In Rastatt gibt es nicht viel zu sehen. Das finden auch die Einheimischen: «Als ich vor 35 Jahren aus der Grossstadt Karlsruhe nach Rastatt kam, war es eine langweilige Stadt. Sie ist es heute noch», sagt ein Passant.
Aber der Stadt geht es gut. Dank vieler Industrieunternehmen und eines grossen Werks von Mercedes-Benz fliesst genug Steuergeld in die Kasse. Und dann ist Rastatt eben ein zentraler Knotenpunkt auf dem Bahn-Korridor zwischen Nord und Süd.

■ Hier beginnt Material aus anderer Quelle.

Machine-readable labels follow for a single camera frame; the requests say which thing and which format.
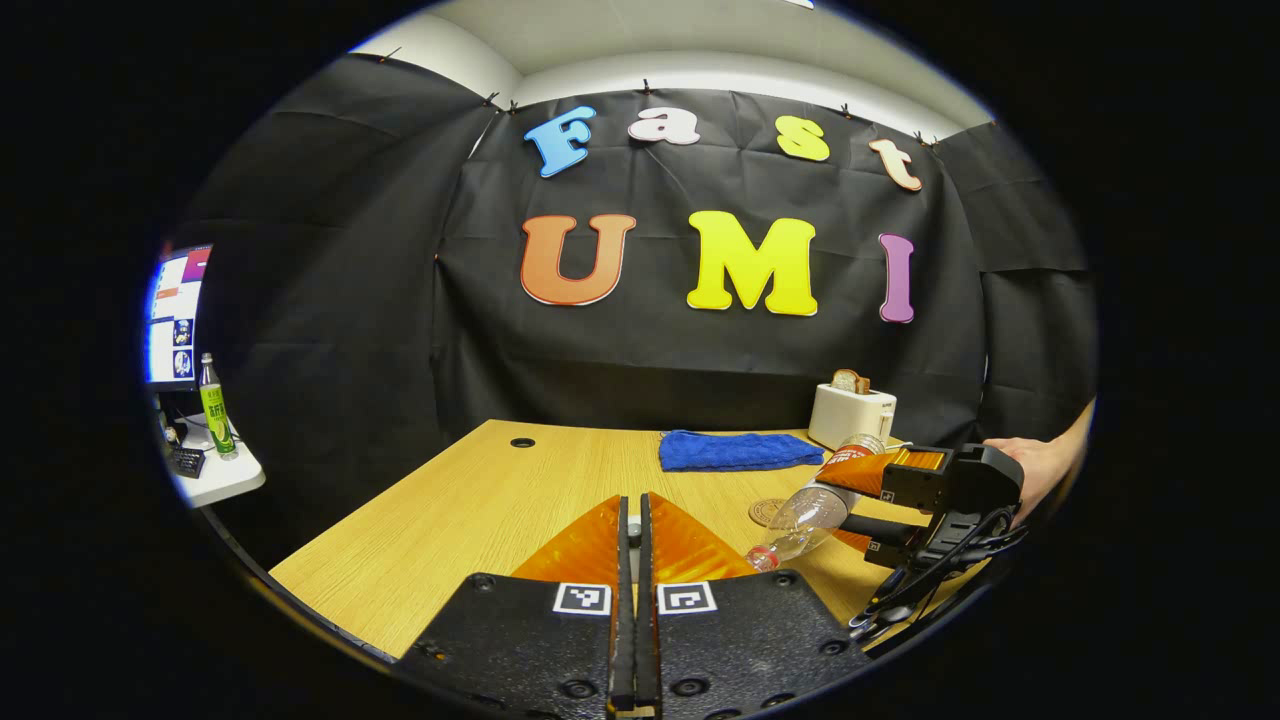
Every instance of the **computer monitor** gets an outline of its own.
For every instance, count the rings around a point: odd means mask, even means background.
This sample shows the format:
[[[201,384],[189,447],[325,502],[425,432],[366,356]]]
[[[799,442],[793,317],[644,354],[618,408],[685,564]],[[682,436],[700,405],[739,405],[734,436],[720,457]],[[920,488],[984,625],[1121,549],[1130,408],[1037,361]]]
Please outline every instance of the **computer monitor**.
[[[147,293],[146,382],[152,391],[195,391],[196,304],[211,245],[184,247],[160,259]]]

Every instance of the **white wall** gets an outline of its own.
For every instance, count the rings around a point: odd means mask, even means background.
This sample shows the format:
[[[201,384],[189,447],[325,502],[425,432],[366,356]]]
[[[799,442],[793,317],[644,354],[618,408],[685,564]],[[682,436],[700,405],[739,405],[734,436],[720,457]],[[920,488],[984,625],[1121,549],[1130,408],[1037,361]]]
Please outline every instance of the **white wall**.
[[[458,26],[417,13],[355,47],[352,53],[387,55],[440,73],[476,95],[500,92],[494,102],[506,106],[515,97],[521,74],[479,37]]]
[[[965,129],[877,85],[812,65],[735,53],[637,53],[561,65],[526,76],[515,90],[515,100],[531,105],[568,95],[635,90],[644,86],[644,78],[649,78],[650,87],[736,90],[836,110],[847,102],[854,115],[908,135],[920,131],[925,140]]]

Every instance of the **white ceiling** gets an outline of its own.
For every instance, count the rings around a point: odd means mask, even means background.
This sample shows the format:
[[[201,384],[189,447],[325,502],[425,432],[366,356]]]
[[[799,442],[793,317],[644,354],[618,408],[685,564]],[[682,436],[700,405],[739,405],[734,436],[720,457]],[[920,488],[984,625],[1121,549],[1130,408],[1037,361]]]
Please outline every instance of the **white ceiling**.
[[[595,58],[712,50],[803,63],[878,85],[960,127],[989,114],[936,69],[838,12],[782,0],[451,0],[430,12],[520,73]]]

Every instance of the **green bottle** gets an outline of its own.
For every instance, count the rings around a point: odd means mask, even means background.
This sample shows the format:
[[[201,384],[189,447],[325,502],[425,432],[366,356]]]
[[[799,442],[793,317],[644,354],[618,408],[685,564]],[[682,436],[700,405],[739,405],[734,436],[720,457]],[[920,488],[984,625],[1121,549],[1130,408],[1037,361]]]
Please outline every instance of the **green bottle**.
[[[239,451],[232,438],[232,425],[227,421],[227,405],[223,404],[223,383],[214,373],[214,356],[205,352],[200,356],[200,404],[205,406],[205,423],[209,434],[214,436],[214,446],[223,460],[236,460]]]

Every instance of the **blue towel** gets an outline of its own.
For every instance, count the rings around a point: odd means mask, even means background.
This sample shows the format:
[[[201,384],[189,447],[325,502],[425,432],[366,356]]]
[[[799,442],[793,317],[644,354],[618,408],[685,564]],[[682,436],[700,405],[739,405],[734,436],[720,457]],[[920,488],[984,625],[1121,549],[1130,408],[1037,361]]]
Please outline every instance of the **blue towel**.
[[[794,465],[822,465],[822,450],[791,436],[704,436],[671,430],[658,445],[667,473],[723,473],[774,470]]]

Jetzt aber geht gar nichts mehr. Ein Passant meint, ihm sei das bisher gar nicht bewusst gewesen. «Dass wir so wichtig sind, spüren wir erst jetzt», sagt auch eine Frau. «Die Stadt kann ja eigentlich nichts dafür», meint eine andere Frau.

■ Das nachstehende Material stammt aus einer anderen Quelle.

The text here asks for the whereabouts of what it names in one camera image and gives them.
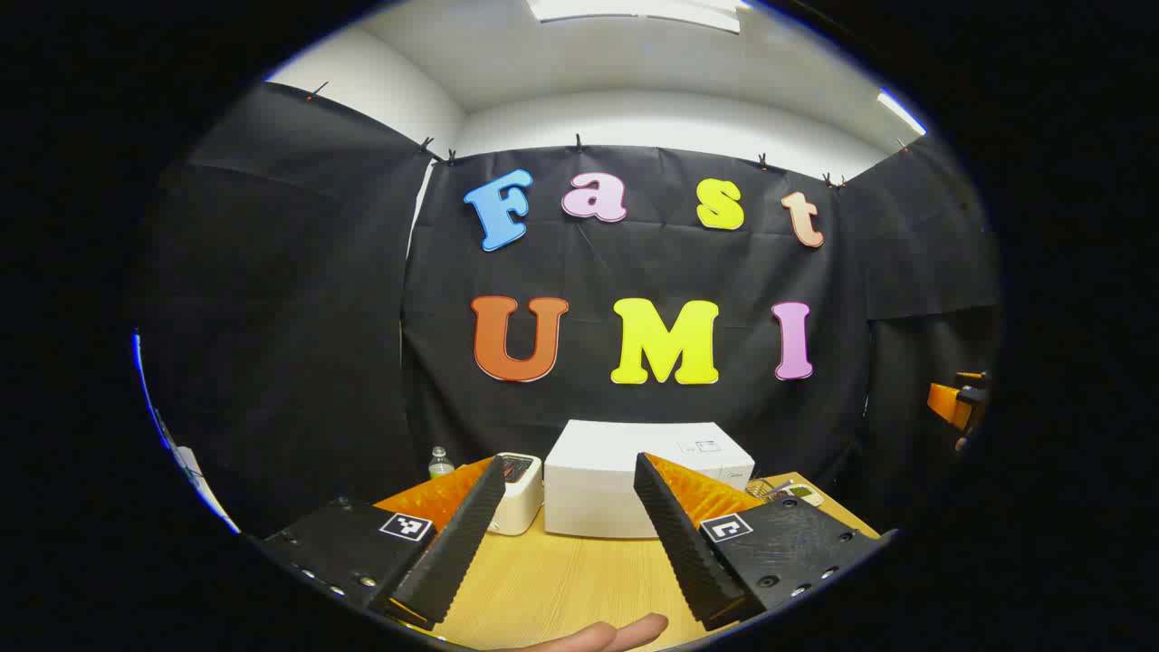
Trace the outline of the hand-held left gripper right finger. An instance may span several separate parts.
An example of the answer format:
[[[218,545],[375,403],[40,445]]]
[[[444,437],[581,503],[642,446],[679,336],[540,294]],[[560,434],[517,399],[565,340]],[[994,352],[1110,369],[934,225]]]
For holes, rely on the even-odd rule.
[[[793,491],[757,498],[646,450],[635,457],[633,486],[708,631],[804,602],[896,535],[867,535]]]

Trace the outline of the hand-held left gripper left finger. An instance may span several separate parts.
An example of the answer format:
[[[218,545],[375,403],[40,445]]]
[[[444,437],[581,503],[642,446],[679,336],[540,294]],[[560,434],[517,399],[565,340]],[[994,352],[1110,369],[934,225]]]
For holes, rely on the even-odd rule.
[[[504,463],[484,457],[374,504],[340,496],[257,549],[356,609],[438,627],[504,497]]]

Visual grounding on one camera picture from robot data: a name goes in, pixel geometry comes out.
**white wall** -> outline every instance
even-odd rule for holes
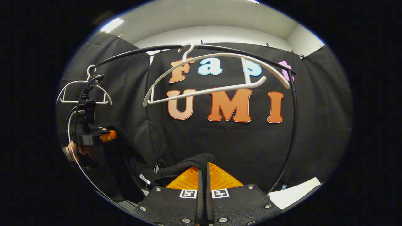
[[[290,51],[292,47],[284,39],[260,31],[250,30],[240,27],[227,26],[198,26],[187,27],[163,32],[147,37],[133,43],[139,48],[155,45],[171,45],[186,43],[216,43],[216,42],[236,42],[264,45]]]
[[[297,25],[295,30],[286,39],[295,54],[307,56],[318,50],[325,43],[307,28]]]

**orange letter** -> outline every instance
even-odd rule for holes
[[[269,123],[281,123],[281,101],[283,94],[280,92],[269,92],[268,96],[271,98],[271,113],[267,119]]]
[[[252,91],[249,89],[239,89],[230,100],[225,91],[213,92],[211,114],[208,116],[210,121],[220,121],[222,116],[219,114],[219,109],[228,121],[236,109],[236,115],[233,117],[235,122],[250,122],[251,117],[248,115],[248,102]]]
[[[195,92],[195,91],[196,91],[195,89],[186,89],[183,93],[187,94],[187,93],[191,93],[191,92]],[[177,90],[168,91],[166,93],[166,95],[168,95],[168,97],[175,97],[175,96],[178,96],[179,94],[180,94],[180,91],[177,91]],[[193,114],[193,99],[194,99],[194,96],[186,97],[186,110],[184,112],[179,112],[177,110],[177,99],[168,101],[169,115],[171,115],[174,119],[180,119],[180,120],[188,119]]]
[[[181,60],[172,62],[170,65],[172,67],[174,67],[174,66],[180,64],[182,61],[183,60],[181,59]],[[178,67],[178,68],[174,69],[172,71],[172,77],[170,78],[169,82],[174,83],[174,82],[184,80],[186,78],[186,76],[184,76],[181,72],[184,72],[185,74],[187,74],[189,72],[189,70],[190,70],[190,65],[189,64],[185,64],[185,65],[182,65],[181,67]]]

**bolt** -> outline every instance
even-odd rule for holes
[[[181,219],[181,221],[183,221],[184,223],[190,223],[191,222],[191,220],[188,219],[188,218],[183,218],[183,219]]]
[[[221,222],[221,223],[225,223],[226,221],[228,221],[228,219],[227,218],[220,218],[218,221]]]

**black metal plate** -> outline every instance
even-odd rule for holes
[[[228,188],[228,193],[229,197],[212,199],[216,226],[245,226],[251,221],[261,223],[281,210],[255,184]],[[228,221],[221,223],[220,218]]]
[[[134,214],[143,220],[164,226],[194,226],[197,199],[180,198],[181,191],[154,187],[134,210]],[[184,223],[183,218],[188,218],[191,222]]]

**orange gripper pad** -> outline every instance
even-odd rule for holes
[[[225,172],[218,166],[209,164],[209,177],[211,179],[211,190],[243,186],[236,178]],[[191,167],[172,181],[167,188],[173,189],[198,189],[198,169]]]
[[[100,136],[103,142],[111,141],[117,138],[117,134],[115,130],[110,130],[109,134],[102,134]]]

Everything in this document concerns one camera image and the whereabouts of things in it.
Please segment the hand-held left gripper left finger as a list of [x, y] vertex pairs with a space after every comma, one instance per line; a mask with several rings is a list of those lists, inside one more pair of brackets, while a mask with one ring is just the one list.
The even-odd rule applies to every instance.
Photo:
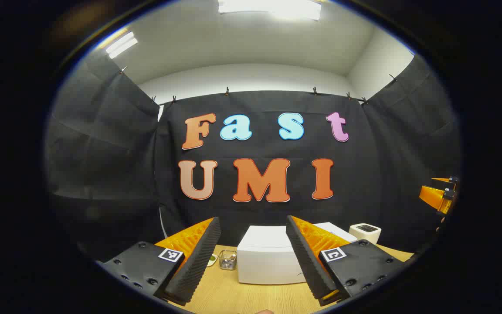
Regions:
[[98, 265], [150, 297], [185, 306], [193, 298], [220, 238], [211, 217], [155, 244], [139, 241]]

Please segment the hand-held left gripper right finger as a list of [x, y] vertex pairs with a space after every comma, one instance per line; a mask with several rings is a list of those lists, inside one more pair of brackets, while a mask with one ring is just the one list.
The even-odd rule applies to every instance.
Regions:
[[295, 216], [287, 216], [285, 232], [321, 306], [377, 288], [405, 267], [368, 240], [347, 241]]

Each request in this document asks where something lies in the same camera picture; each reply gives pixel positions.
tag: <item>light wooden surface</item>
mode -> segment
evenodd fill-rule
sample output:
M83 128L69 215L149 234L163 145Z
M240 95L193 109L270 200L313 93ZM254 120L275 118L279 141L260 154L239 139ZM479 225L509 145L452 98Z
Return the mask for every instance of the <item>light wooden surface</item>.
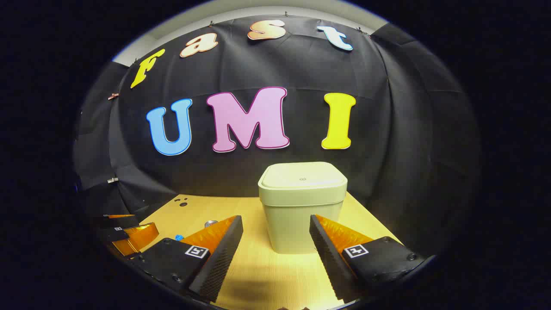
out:
M228 310L326 310L344 304L335 297L318 253L272 250L258 197L178 195L141 223L154 222L159 230L159 236L142 251L162 238L187 237L209 220L234 215L242 217L243 236L214 305ZM338 222L373 239L389 236L398 240L349 193Z

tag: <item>blue letter u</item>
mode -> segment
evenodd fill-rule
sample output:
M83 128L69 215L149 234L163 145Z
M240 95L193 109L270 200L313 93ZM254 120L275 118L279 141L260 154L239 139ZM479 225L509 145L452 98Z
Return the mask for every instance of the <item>blue letter u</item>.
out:
M176 112L176 122L178 123L178 131L180 136L178 140L170 142L166 139L165 125L163 123L163 115L165 108L156 108L147 113L145 118L149 121L151 128L151 138L153 145L159 153L167 156L178 155L184 153L191 143L191 127L188 108L191 106L191 99L182 99L174 102L170 109Z

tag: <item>white container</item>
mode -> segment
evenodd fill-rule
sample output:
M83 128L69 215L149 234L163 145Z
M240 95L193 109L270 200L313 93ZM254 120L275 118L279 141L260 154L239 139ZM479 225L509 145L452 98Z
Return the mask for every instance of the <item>white container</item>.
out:
M310 216L338 221L348 180L330 163L269 166L258 181L272 248L280 254L315 252Z

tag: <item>letter m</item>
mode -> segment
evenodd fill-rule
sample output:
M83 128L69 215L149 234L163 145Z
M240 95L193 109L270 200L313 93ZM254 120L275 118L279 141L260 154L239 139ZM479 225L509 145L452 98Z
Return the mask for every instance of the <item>letter m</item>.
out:
M219 93L207 98L212 106L216 129L216 143L212 145L215 152L225 153L235 150L236 143L230 139L230 129L239 144L249 148L256 127L260 136L255 141L258 148L283 148L289 145L289 138L283 130L283 98L287 90L282 87L265 87L260 89L245 112L232 93Z

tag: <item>blue object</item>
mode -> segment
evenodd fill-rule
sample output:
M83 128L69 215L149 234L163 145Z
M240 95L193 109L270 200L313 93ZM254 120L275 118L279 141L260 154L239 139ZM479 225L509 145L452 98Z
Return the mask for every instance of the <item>blue object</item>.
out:
M329 42L331 42L334 46L346 51L352 50L352 45L343 42L343 39L341 39L346 38L346 35L338 32L337 29L327 26L318 26L317 29L323 31L327 37L327 40L329 40Z
M165 135L165 125L163 123L163 115L166 113L165 108L156 108L147 113L145 118L149 121L151 130L151 138L153 146L159 153L167 156L178 155L184 153L191 143L191 127L189 107L191 99L182 99L174 102L170 109L176 112L176 123L180 137L176 141L168 141Z

Eine lokale Panne mit internationalen Folgen
Der gesamte Nord-Süd-Korridor soll künftig mindestens viergleisig sein. In Rastatt ist das noch nicht der Fall, daher wollte man unter den bestehenden zwei Gleisen einen vier Kilometer langen Tunnel bohren, um darin zwei neue Gleise für Schnellzüge und Güterzüge zu bauen.
Kurz vor dem Durchbruch hat dann aber aus bisher unbekannten Gründen der Boden nachgegeben. Die zwei bestehenden Gleise über dem Tunnel wurden beschädigt und können seither nicht mehr befahren werden.
Die Güterzüge müssen auf spärlich vorhandene Ausweichrouten umgeleitet werden. Wo es schnell gehen muss, werden Lastwagen eingesetzt. «Die Strasse ist zu, die Autobahn ist zu: Wenn sie heute nach Rastatt fahren, dann ist das ein Drama», sagt ein Passant.
Mit dem Bürgermeister auf der Unfallstelle
Mit dem Rastatter Bürgermeister Wolfgang Hartweg besuchen wir die Unglücksstelle. Ganz ran dürfen wir nicht, die Bauarbeiter weisen uns zurück und zeigen sich auch wenig beeindruckt von der Politprominenz.
Erste Priorität sei, den Güterverkehr wieder durch die Schweiz rollen zu lassen, sagt Hartweg. Damit das wieder möglich ist, wird der Tunnel nun mit Beton aufgeschüttet.
«Wir haben schon damit begonnen. 2000 Kubikmeter wollen sie reinpressen. Die Bohrmaschine können wir nicht mehr rausholen. Sie wird drinbleiben.» Wie lange das dauert, könne er noch nicht sagen, meint der Bürgermeister.
Ist das 700-Millionen-Projekt in Rastatt nun gefährdet? «Ich hoffe nicht und ich glaube nicht. Das wäre ja schlimm, daher werden wir weitermachen.»
Wer aus Basel in den Norden reisen will, muss zurzeit Umwege in Kauf nehmen. Um rund eine Stunde verlängert sich die Reise damit. Anders als im Güterverkehr sind die Probleme im Personenverkehr offenbar weniger gravierend.
Etwas Positives habe die ganze Sache aber, sagt der Bürgermeister zum Schluss: «Rastatt ist jetzt in aller Munde.»